Lines of the listing that contain "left" need to be copied.
======== COLLECTED MATERIAL ========
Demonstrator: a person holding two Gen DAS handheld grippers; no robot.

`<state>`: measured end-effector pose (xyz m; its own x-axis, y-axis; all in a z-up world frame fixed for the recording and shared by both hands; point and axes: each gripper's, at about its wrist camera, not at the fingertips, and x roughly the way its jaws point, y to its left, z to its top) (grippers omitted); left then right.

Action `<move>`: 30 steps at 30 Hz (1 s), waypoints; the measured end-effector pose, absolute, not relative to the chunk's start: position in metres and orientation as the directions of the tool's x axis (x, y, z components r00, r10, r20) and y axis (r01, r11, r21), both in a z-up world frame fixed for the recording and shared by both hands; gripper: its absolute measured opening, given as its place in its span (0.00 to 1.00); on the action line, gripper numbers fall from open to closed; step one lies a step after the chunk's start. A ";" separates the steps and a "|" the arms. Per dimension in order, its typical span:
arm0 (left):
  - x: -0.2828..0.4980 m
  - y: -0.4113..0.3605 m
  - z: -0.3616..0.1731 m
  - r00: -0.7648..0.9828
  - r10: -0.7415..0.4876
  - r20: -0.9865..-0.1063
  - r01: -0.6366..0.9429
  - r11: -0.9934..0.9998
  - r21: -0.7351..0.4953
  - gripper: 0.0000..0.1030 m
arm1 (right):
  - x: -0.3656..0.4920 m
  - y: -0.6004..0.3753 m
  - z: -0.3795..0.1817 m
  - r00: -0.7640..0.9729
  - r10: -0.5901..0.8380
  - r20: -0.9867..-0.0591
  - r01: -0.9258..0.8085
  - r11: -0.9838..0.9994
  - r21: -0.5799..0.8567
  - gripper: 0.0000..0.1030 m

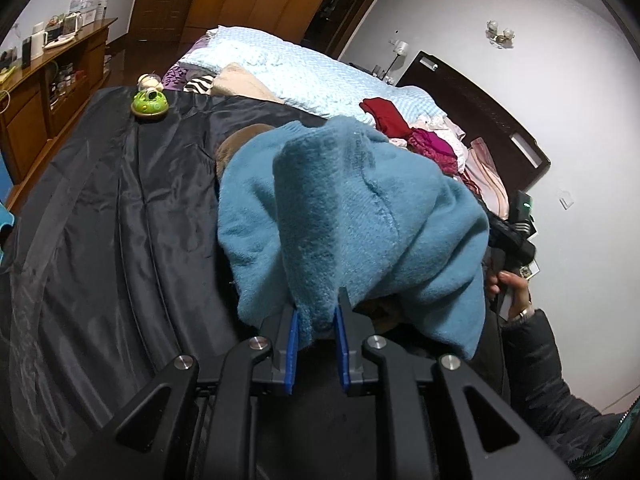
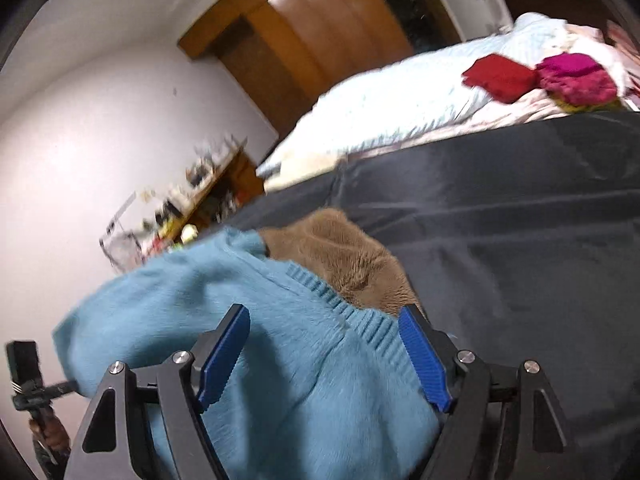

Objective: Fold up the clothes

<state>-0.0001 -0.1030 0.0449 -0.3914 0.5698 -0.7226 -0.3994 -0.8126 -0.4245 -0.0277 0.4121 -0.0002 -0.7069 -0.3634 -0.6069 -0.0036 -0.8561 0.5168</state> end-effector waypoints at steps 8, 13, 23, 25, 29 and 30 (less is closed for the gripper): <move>-0.002 -0.110 0.040 -0.408 0.541 -0.735 -0.378 -0.833 -0.404 0.21 | -0.006 0.401 -0.005 -0.695 -0.481 -0.534 0.112 -0.807 0.580 0.39; -0.002 -0.128 0.054 -0.476 0.521 -0.709 -0.346 -0.852 -0.394 0.22 | 0.031 0.379 0.017 -0.698 -0.535 -0.476 0.232 -0.798 0.557 0.33; -0.044 -0.128 0.082 -0.544 0.487 -0.683 -0.351 -0.872 -0.342 0.47 | 0.057 0.340 0.035 -0.698 -0.485 -0.527 0.286 -0.863 0.416 0.34; -0.063 -0.120 0.088 -0.547 0.514 -0.661 -0.379 -0.856 -0.352 0.65 | 0.055 0.343 0.034 -0.699 -0.484 -0.526 0.272 -0.861 0.431 0.34; -0.089 -0.104 0.086 -0.512 0.561 -0.650 -0.436 -0.822 -0.365 0.77 | 0.049 0.348 0.030 -0.695 -0.487 -0.530 0.250 -0.854 0.457 0.36; -0.094 -0.096 0.082 -0.495 0.561 -0.664 -0.452 -0.819 -0.354 0.77 | 0.048 0.349 0.029 -0.694 -0.489 -0.529 0.248 -0.851 0.462 0.37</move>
<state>-0.0936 -0.0965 0.0817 -0.4951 0.5606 -0.6638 -0.4523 -0.8186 -0.3539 0.0480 0.3490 0.0293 -0.6935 -0.4890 -0.5290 0.2475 -0.8514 0.4625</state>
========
• _RESPONSE TO THE TASK_:
`<state>`: measured end-effector pose (xyz m; its own x-axis, y-axis; all in a z-up world frame fixed for the recording and shared by both hands; point and axes: each gripper's, at about its wrist camera, not at the fingertips, and x roughly the way its jaws point, y to its left, z to its top) (grippers omitted); left then right.
arm0 (left):

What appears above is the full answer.